## How to complete this task
Return the data that follows exactly, with each line intact.

## The data
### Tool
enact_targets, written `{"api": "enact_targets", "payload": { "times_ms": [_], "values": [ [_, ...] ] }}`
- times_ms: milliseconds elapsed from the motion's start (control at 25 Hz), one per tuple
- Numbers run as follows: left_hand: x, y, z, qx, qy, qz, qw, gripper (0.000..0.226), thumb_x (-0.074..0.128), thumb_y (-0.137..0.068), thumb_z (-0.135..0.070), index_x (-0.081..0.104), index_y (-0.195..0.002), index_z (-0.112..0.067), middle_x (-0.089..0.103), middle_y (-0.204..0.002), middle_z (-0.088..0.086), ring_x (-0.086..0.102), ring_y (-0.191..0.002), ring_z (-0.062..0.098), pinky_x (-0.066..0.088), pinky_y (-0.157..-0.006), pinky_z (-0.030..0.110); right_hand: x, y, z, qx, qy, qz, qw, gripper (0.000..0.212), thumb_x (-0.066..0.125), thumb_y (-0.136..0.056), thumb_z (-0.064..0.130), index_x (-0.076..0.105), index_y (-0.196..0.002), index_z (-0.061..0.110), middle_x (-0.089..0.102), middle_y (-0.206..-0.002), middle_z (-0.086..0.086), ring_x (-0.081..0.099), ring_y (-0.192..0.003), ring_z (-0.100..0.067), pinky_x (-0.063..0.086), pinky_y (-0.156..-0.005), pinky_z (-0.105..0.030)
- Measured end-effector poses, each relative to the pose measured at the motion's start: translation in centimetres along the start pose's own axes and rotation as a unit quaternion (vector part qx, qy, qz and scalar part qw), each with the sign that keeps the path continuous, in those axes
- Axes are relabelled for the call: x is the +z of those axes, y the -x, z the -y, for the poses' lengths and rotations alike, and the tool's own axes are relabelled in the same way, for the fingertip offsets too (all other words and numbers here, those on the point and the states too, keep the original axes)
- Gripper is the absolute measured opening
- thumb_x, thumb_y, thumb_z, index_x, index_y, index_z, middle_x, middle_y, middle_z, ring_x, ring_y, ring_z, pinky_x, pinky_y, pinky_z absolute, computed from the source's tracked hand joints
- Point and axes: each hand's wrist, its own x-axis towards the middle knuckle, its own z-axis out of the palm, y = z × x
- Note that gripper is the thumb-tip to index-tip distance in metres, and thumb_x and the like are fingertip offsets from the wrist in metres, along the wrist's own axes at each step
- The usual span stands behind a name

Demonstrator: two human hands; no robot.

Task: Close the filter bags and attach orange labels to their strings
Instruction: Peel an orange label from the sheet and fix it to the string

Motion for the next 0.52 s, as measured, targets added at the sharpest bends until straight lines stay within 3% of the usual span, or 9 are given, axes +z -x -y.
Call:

## Your solution
### Tool
enact_targets, written `{"api": "enact_targets", "payload": { "times_ms": [_], "values": [ [_, ...] ] }}`
- times_ms: milliseconds elapsed from the motion's start (control at 25 Hz), one per tuple
- Numbers run as follows: left_hand: x, y, z, qx, qy, qz, qw, gripper (0.000..0.226), thumb_x (-0.074..0.128), thumb_y (-0.137..0.068), thumb_z (-0.135..0.070), index_x (-0.081..0.104), index_y (-0.195..0.002), index_z (-0.112..0.067), middle_x (-0.089..0.103), middle_y (-0.204..0.002), middle_z (-0.088..0.086), ring_x (-0.086..0.102), ring_y (-0.191..0.002), ring_z (-0.062..0.098), pinky_x (-0.066..0.088), pinky_y (-0.157..-0.006), pinky_z (-0.030..0.110); right_hand: x, y, z, qx, qy, qz, qw, gripper (0.000..0.212), thumb_x (-0.066..0.125), thumb_y (-0.136..0.056), thumb_z (-0.064..0.130), index_x (-0.076..0.105), index_y (-0.196..0.002), index_z (-0.061..0.110), middle_x (-0.089..0.102), middle_y (-0.206..-0.002), middle_z (-0.086..0.086), ring_x (-0.081..0.099), ring_y (-0.192..0.003), ring_z (-0.100..0.067), pinky_x (-0.063..0.086), pinky_y (-0.156..-0.005), pinky_z (-0.105..0.030)
- Measured end-effector poses, each relative to the pose measured at the motion's start: translation in centimetres along the start pose's own axes and rotation as a unit quaternion (vector part qx, qy, qz and scalar part qw), each with the sign that keeps the path continuous, in those axes
- Axes are relabelled for the call: x is the +z of those axes, y the -x, z the -y, for the poses' lengths and rotations alike, and the tool's own axes are relabelled in the same way, for the fingertip offsets too (all other words and numbers here, those on the point and the states too, keep the original axes)
- Gripper is the absolute measured opening
- thumb_x, thumb_y, thumb_z, index_x, index_y, index_z, middle_x, middle_y, middle_z, ring_x, ring_y, ring_z, pinky_x, pinky_y, pinky_z absolute, computed from the source's tracked hand joints
- Point and axes: each hand's wrist, its own x-axis towards the middle knuckle, its own z-axis out of the palm, y = z × x
- Note that gripper is the thumb-tip to index-tip distance in metres, and thumb_x and the like are fingertip offsets from the wrist in metres, along the wrist's own axes at each step
- The usual span stands behind a name

Demonstrator: two human hands; no robot.

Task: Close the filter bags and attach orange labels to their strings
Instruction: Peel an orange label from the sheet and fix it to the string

Motion for the next 0.52 s, as measured, targets added at the sharpest bends until straight lines stay within 3% of the usual span, or 9 are given, axes +z -x -y.
Call:

This answer is complete as it stands.